Another attempt to probe the imponderable, the play is more satisfying than Mr. Barry's Hotel Universe of last year. This time he has successfully endowed his characters with enough character to make them convincing individuals and their dilemmas real and anguished. He has done it tenderly and surely, more surely than Eugene O'Neill in the similar explorations of Strange Interlude. The play is excellently acted. Osgood Perkins, late of The Front Page and Uncle Vanya, gives a memorable bit as the hardboiled but far from insensitive secretary of the doctor. Critics who have seen all of Mr. Barry's plays tend to pronounce Tomorrow and Tomorrow his best.

Philip Goes Forth from his father's $5,000,000 business to New York to write a play and eventually finds out that he could not write a good play even if he wanted to. That is what this play proves with much dull harangue. It was written by George Kelly (Craig's Wife, The Torch Bearers, The Show-Off ). Here he presents a lodging-house collection of sad artistes mothered by a landlady who was once a great actress. They are mildly droll, mildly tragic, but Playwright Kelly could be accused of conceit in supposing that he has made them worth the price of admission.

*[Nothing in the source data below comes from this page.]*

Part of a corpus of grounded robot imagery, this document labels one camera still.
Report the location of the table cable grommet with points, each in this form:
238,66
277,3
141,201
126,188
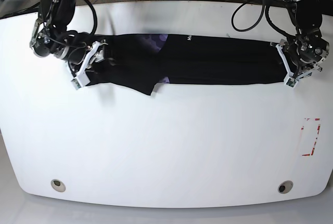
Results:
285,187
58,186

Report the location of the right table cable grommet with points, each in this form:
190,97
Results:
285,187

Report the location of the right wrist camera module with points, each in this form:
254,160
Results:
80,81

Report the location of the red tape rectangle marking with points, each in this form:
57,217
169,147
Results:
309,136

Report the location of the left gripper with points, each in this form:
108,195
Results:
300,61

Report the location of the left table cable grommet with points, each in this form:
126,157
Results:
58,186

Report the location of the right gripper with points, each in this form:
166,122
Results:
81,59

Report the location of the black graphic T-shirt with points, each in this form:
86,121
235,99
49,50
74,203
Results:
144,60

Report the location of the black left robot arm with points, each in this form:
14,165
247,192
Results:
307,18

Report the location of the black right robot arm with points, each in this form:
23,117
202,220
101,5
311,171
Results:
51,37

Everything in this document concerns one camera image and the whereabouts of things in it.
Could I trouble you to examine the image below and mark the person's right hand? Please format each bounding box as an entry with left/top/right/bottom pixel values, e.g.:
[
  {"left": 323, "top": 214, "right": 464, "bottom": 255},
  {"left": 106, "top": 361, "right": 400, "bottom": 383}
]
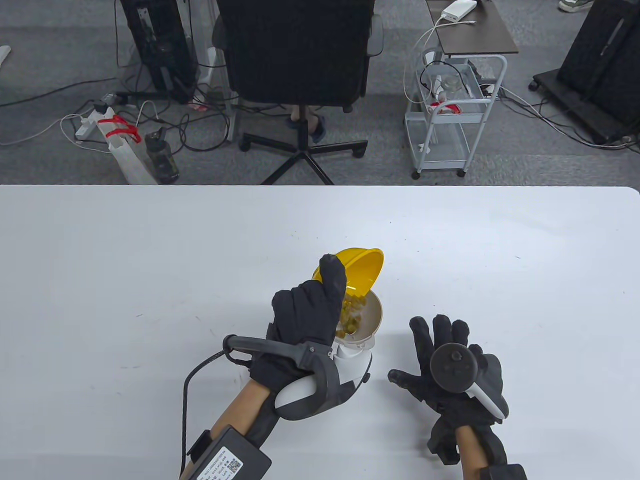
[{"left": 387, "top": 314, "right": 510, "bottom": 428}]

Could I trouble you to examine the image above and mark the person's left hand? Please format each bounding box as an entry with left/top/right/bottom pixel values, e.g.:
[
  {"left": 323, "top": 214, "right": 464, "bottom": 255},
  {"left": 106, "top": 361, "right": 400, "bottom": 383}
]
[{"left": 248, "top": 253, "right": 347, "bottom": 399}]

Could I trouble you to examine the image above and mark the pile of raisins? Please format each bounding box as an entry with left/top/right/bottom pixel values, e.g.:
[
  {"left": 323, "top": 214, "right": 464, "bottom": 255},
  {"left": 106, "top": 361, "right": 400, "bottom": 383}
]
[{"left": 336, "top": 292, "right": 368, "bottom": 337}]

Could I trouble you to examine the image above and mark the grey funnel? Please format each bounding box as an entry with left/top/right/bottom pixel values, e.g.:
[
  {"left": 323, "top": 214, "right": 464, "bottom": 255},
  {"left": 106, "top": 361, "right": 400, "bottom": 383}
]
[{"left": 334, "top": 290, "right": 384, "bottom": 350}]

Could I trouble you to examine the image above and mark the yellow bowl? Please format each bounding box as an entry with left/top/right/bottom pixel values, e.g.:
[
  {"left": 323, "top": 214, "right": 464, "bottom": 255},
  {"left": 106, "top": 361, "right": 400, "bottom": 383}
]
[{"left": 312, "top": 248, "right": 386, "bottom": 297}]

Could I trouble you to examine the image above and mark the person's right forearm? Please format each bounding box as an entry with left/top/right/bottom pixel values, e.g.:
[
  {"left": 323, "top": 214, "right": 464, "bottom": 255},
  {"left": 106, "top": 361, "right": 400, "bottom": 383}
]
[{"left": 455, "top": 425, "right": 483, "bottom": 480}]

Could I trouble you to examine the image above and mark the black right forearm sensor box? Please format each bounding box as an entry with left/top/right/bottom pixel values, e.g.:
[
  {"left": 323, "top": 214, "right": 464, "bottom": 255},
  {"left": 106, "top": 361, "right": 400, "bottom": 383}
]
[{"left": 480, "top": 464, "right": 528, "bottom": 480}]

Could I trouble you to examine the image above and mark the black left forearm sensor box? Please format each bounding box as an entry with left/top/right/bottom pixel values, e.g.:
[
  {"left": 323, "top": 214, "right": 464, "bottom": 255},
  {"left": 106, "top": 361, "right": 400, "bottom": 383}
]
[{"left": 186, "top": 425, "right": 273, "bottom": 480}]

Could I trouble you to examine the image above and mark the person's left forearm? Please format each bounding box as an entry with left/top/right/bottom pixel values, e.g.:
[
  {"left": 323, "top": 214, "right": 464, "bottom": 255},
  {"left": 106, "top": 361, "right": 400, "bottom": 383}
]
[{"left": 182, "top": 377, "right": 273, "bottom": 480}]

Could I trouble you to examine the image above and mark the grey white right hand controller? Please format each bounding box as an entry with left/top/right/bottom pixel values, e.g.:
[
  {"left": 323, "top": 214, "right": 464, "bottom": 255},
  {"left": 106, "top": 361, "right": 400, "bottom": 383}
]
[{"left": 430, "top": 342, "right": 510, "bottom": 418}]

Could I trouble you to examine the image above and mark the grey white hand controller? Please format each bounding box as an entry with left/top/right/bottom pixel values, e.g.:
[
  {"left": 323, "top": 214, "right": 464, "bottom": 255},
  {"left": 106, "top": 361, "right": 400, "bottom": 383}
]
[
  {"left": 222, "top": 334, "right": 373, "bottom": 422},
  {"left": 430, "top": 342, "right": 510, "bottom": 418}
]

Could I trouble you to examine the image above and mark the grey white left hand controller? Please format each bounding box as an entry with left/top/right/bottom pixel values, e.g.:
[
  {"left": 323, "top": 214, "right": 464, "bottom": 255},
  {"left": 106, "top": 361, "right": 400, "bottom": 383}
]
[{"left": 222, "top": 334, "right": 373, "bottom": 422}]

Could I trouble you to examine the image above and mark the dark water bottle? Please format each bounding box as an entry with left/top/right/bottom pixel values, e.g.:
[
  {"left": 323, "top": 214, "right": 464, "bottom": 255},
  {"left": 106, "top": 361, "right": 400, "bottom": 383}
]
[{"left": 144, "top": 127, "right": 180, "bottom": 185}]

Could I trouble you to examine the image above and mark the white rolling cart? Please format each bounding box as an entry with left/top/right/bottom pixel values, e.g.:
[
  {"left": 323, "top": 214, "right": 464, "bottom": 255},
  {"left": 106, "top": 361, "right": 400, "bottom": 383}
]
[{"left": 404, "top": 47, "right": 507, "bottom": 180}]

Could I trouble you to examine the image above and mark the black office chair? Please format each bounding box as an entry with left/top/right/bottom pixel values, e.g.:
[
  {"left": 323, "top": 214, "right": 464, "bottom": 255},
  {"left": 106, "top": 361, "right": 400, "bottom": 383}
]
[{"left": 212, "top": 0, "right": 385, "bottom": 186}]

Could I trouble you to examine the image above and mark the white power strip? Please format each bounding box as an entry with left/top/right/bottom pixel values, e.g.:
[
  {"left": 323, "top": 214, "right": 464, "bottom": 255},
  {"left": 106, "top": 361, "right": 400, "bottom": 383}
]
[{"left": 75, "top": 107, "right": 103, "bottom": 141}]

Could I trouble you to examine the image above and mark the black computer tower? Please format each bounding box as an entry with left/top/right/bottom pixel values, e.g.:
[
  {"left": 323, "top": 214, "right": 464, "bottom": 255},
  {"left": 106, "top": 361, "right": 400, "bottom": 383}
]
[{"left": 120, "top": 0, "right": 198, "bottom": 104}]

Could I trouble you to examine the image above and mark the brown side table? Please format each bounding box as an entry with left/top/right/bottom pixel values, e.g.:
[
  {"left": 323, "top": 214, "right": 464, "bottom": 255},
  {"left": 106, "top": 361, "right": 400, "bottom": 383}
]
[{"left": 426, "top": 0, "right": 519, "bottom": 57}]

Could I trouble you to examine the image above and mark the white power bank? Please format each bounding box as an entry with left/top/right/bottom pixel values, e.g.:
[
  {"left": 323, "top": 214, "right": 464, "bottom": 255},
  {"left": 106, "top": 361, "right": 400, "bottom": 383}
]
[{"left": 441, "top": 0, "right": 477, "bottom": 23}]

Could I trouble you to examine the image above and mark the black rolling stand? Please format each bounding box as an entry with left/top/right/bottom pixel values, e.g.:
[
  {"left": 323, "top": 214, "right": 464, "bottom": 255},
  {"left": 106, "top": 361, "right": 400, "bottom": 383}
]
[{"left": 530, "top": 0, "right": 640, "bottom": 146}]

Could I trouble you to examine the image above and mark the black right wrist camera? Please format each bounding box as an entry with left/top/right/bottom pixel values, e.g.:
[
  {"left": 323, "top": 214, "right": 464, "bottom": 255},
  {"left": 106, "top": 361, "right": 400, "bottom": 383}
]
[{"left": 426, "top": 420, "right": 461, "bottom": 467}]

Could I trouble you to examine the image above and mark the black glove cable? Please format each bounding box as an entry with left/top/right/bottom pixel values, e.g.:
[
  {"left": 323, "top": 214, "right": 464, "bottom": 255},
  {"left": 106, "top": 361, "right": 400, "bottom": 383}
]
[{"left": 179, "top": 350, "right": 228, "bottom": 480}]

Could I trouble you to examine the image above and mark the white bag with red handles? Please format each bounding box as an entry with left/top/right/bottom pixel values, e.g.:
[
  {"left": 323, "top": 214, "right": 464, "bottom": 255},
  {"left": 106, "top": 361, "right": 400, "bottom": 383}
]
[{"left": 97, "top": 107, "right": 158, "bottom": 186}]

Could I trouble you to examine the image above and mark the white charging cable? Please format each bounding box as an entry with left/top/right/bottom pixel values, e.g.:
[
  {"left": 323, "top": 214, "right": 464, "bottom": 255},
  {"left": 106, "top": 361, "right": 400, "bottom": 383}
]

Anatol. written in 1893, was Dr. Arthur Schnitzler's first play, an ironic, sentimental chronicle of love in Vienna. Though it breathes of pre-War matinee-idolatry (John Barrymore played Granville-Barker's able translation of it in 1912), it has yet some durable qualities-- wit, grace, ebullience. Viennese Joseph Schildkraut plays Anatol unevenly, not always bringing him to life. Offstage waltzes by Johann Strauss gave the play authentic Alt Wien atmosphere, which, is almost all it needs. The "plot" is merely, a half-dozen amorous episodes. unconnected except by the busy hero. Best performance is that of Patricia Collinge, subtle and wistful as a lady who might have loved Anatol but never dared. Blonde Miriam Hopkins is raucously amusing as a guzzling showgirl.